REQUIRED ACTION: Transcribe only the lines of the listing below from the one holding "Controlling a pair" through the one holding "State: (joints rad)", inclusive, without any change.

───── DATA ─────

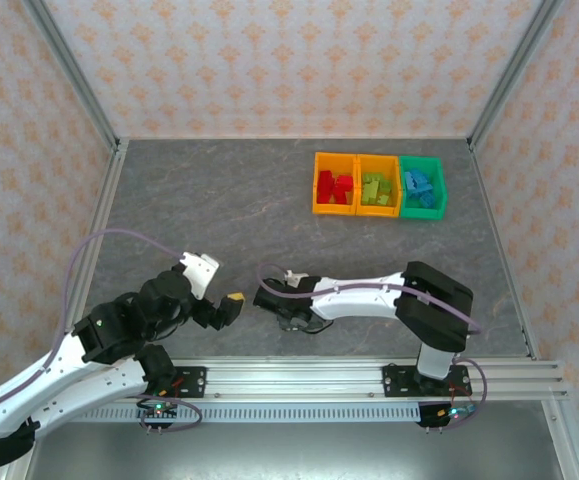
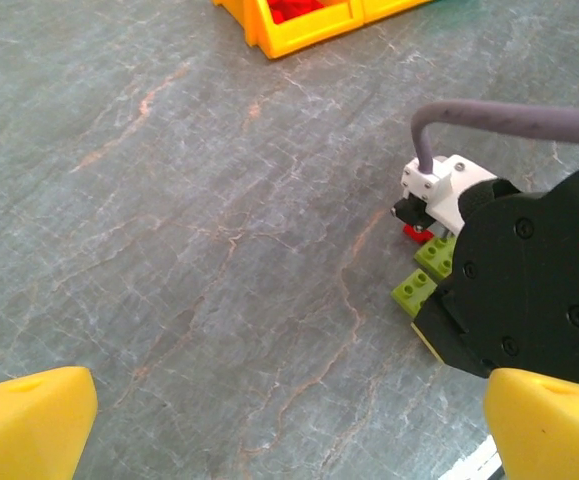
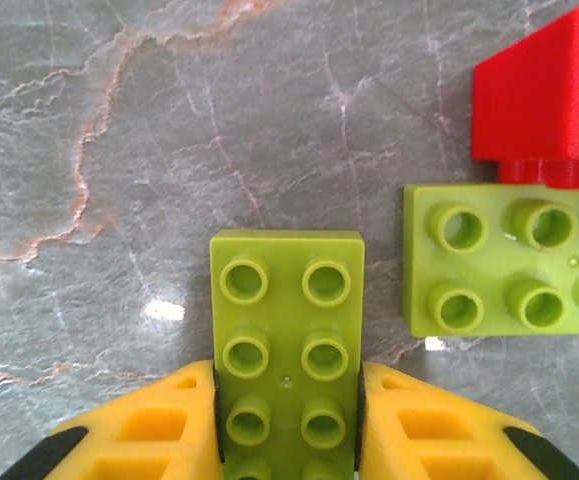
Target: Sort the legos into containers by color
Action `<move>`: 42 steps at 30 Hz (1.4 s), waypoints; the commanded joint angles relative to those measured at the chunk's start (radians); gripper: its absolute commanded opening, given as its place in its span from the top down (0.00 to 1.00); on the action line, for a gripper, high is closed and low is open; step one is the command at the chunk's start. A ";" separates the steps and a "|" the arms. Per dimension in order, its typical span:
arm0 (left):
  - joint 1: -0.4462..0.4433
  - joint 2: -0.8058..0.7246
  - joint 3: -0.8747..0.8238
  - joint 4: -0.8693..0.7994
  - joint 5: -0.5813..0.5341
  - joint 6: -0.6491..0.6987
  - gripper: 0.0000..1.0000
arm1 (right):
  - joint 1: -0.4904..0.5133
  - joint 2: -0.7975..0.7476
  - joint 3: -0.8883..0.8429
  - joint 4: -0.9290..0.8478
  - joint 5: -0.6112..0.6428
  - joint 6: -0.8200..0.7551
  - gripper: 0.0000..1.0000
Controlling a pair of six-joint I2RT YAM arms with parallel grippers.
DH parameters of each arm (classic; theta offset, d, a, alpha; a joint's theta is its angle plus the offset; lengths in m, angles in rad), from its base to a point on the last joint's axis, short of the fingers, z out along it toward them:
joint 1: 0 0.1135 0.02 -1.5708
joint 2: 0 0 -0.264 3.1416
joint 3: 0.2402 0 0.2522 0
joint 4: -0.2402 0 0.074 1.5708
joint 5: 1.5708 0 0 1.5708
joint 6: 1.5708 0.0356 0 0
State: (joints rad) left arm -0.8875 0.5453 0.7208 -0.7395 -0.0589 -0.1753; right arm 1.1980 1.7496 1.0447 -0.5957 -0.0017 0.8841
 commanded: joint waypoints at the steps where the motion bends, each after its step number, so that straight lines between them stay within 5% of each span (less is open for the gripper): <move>1: 0.005 0.007 0.016 0.036 0.123 0.021 0.00 | -0.002 -0.094 -0.032 0.050 0.029 0.017 0.71; 6: 0.005 0.071 0.020 0.127 0.303 0.013 0.00 | -0.075 -0.257 -0.085 0.090 0.062 0.017 0.73; 10: 0.004 0.154 0.048 0.182 0.338 -0.017 0.00 | -0.177 -0.367 -0.100 0.086 0.112 -0.037 0.73; 14: -0.002 0.257 0.016 0.394 0.361 -0.137 0.00 | -0.374 -0.405 -0.091 0.155 0.088 -0.112 0.74; 21: -0.080 0.368 -0.019 0.536 0.224 -0.245 0.00 | -0.787 -0.233 0.129 0.182 0.027 -0.274 0.74; 26: -0.084 0.332 -0.041 0.466 0.174 -0.269 0.00 | -0.955 0.035 0.398 0.115 0.002 -0.354 0.74; 33: -0.084 0.256 -0.070 0.408 0.085 -0.306 0.00 | -1.025 0.377 0.806 -0.065 -0.062 -0.399 0.71; 38: -0.084 0.255 -0.067 0.381 0.078 -0.320 0.00 | -1.025 0.400 0.857 -0.111 -0.082 -0.385 0.39; 42: -0.084 0.264 -0.067 0.384 0.086 -0.329 0.00 | -1.025 0.310 0.800 -0.126 -0.054 -0.400 0.31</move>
State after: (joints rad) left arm -0.9672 0.8074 0.6609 -0.3286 0.0612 -0.4820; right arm 0.1722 2.1601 1.8580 -0.6586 -0.0788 0.4992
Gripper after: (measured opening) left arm 0.998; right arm 0.685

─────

WRITTEN RESPONSE:
Controlling a pair of six-joint I2RT YAM arms with parallel grippers.
DH parameters of each arm (classic; theta offset, d, a, alpha; a joint's theta is its angle plus the offset; lengths in m, angles in rad), from its base to a point on the last joint's axis, short of the fingers, z out along it toward them:
joint 1: 0 0.1135 0.02 -1.5708
joint 2: 0 0 -0.264 3.1416
joint 3: 0.2402 0 0.2522 0
joint 4: -0.2402 0 0.074 1.5708
joint 5: 1.5708 0 0 1.5708
joint 6: 1.5708 0.0356 0 0
State: (joints rad) left arm -0.8875 0.5453 0.7208 -0.7395 -0.0589 -0.1753; right arm 1.1980 1.7496 1.0447 -0.5957 -0.0017 0.8841

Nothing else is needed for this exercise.